§ **Your instructions**
If a line in the material below has the word "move", copy it.

═════ Stored data ═════

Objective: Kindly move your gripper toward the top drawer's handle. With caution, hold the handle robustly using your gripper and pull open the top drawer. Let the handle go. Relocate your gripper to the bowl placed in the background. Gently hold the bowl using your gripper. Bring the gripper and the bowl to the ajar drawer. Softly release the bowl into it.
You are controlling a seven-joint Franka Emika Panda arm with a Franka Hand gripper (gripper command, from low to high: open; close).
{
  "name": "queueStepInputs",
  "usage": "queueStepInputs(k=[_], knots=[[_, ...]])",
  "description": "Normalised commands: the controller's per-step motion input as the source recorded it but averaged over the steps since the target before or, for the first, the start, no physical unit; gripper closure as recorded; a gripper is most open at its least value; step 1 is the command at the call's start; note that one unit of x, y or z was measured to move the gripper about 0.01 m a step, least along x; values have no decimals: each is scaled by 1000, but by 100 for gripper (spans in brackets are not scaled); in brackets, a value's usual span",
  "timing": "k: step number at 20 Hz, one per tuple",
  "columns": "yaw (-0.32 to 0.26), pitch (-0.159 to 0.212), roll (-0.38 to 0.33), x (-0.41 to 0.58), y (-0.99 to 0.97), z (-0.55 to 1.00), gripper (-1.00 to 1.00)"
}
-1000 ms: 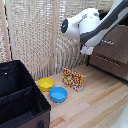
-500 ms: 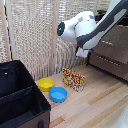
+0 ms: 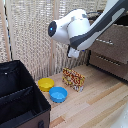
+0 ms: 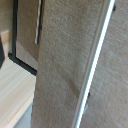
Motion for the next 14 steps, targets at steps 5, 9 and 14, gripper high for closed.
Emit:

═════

§ **Solved exercise**
Objective: Kindly move your gripper toward the top drawer's handle. With caution, hold the handle robustly using your gripper and pull open the top drawer. Let the handle go. Relocate your gripper to the bowl placed in the background. Gently hold the bowl using your gripper. Bring the gripper and the bowl to the ajar drawer. Softly release the bowl into it.
  "description": "Normalised commands: the controller's per-step motion input as the source recorded it but averaged over the steps since the target before or, for the first, the start, no physical unit; gripper closure as recorded; a gripper is most open at its least value; step 1 is the command at the call's start; note that one unit of x, y or z was measured to move the gripper about 0.01 m a step, least along x; values have no decimals: each is scaled by 1000, but by 100 for gripper (spans in brackets are not scaled); in brackets, a value's usual span",

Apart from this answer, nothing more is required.